The judge referred to attacks such as those by a purchasing agent who knifed a policeman in the back before turning the blade on himself, an engineer who stabbed an officer in an arm before a failed attempt to escape to London, and a dozen protesters who assaulted a lawyer for calling them out during a demonstration.

A failure to mete out sufficient punishment would risk reigniting the dying embers of the “riotous” and “lawless” situations during the 2019 protests, the judge warned.

“The national security law has already taken effect for some 1½ years, yet the defendant dared to incite others [to commit crimes]. This is exactly what the court considers an aggravating factor,” he added.

Police arrested Chan Tai-sum on December 16 last year, three days after he posted an article on two Telegram channels in support of demonstrations in multiple shopping districts on Christmas Eve.

The prosecution’s case summary said the article called on others to “euthanise” the “stray dogs on the streets”, “renovate” or “decorate” shops which did not share protesters’ anti-government ideologies, and set up “pedestrian zones” in places they intended to stage the protests.

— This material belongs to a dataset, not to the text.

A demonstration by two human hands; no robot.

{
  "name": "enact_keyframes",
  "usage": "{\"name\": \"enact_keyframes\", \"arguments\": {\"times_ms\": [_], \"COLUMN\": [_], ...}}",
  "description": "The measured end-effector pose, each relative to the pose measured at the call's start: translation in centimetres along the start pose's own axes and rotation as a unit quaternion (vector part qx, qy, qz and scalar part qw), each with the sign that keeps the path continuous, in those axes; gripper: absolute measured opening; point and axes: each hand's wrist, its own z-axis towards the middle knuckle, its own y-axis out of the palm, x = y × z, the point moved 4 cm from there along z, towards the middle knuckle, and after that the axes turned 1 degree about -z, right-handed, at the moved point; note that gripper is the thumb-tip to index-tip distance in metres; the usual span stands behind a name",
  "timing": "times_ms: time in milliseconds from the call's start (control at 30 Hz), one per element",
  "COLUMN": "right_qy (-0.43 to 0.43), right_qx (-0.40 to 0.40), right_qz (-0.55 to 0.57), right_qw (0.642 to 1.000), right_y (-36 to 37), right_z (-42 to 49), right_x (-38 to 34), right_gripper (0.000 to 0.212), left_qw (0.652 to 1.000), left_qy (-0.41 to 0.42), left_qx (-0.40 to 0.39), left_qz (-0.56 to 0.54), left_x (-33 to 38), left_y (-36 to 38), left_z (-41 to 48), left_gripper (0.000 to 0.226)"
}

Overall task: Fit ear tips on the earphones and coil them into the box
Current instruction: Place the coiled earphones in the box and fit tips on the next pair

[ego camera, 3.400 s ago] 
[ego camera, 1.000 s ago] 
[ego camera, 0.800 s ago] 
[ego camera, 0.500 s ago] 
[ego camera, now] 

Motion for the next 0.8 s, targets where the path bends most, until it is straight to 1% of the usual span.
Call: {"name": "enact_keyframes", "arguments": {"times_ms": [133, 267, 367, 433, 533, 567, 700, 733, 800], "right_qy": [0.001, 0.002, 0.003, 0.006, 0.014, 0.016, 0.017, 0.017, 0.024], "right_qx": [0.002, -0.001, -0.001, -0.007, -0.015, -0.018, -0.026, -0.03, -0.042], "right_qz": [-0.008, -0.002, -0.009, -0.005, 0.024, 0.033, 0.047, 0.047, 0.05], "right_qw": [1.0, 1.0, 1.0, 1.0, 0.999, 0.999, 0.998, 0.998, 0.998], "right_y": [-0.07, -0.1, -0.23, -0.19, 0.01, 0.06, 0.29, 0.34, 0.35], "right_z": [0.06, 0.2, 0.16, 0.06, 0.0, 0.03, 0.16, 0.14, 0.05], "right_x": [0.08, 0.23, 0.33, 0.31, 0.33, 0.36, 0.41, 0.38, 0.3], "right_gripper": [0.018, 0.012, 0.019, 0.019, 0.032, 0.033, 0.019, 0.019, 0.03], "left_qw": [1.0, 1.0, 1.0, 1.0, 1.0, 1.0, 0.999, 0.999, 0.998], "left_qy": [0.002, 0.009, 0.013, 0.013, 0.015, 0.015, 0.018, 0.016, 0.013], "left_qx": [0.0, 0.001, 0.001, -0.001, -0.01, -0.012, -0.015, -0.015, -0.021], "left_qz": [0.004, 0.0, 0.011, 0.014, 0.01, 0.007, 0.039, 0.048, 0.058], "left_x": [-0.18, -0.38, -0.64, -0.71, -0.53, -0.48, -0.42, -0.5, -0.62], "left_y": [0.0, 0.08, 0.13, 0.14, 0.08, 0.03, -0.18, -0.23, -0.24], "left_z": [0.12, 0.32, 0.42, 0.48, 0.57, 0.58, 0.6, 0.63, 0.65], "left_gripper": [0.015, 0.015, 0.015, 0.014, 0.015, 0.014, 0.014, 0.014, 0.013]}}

“Wolves should not act alone. A revolution can only be manifested by the entire population. Make a lone wolf a wolf pack,” the article said.

Further investigations showed the defendant had also made contemptuous remarks on LIHKG and Telegram about Beijing and the local administration.

Chan, who has been incarcerated since December last year, is expected to complete his sentence in a month’s time.

Sedition is punishable by up to two years’ imprisonment under the Crimes Ordinance.

The offence has been classified as one capable of endangering national security, meaning prosecutors can ask that their complaints be heard by designated court officers, and defendants will find it harder to secure bail.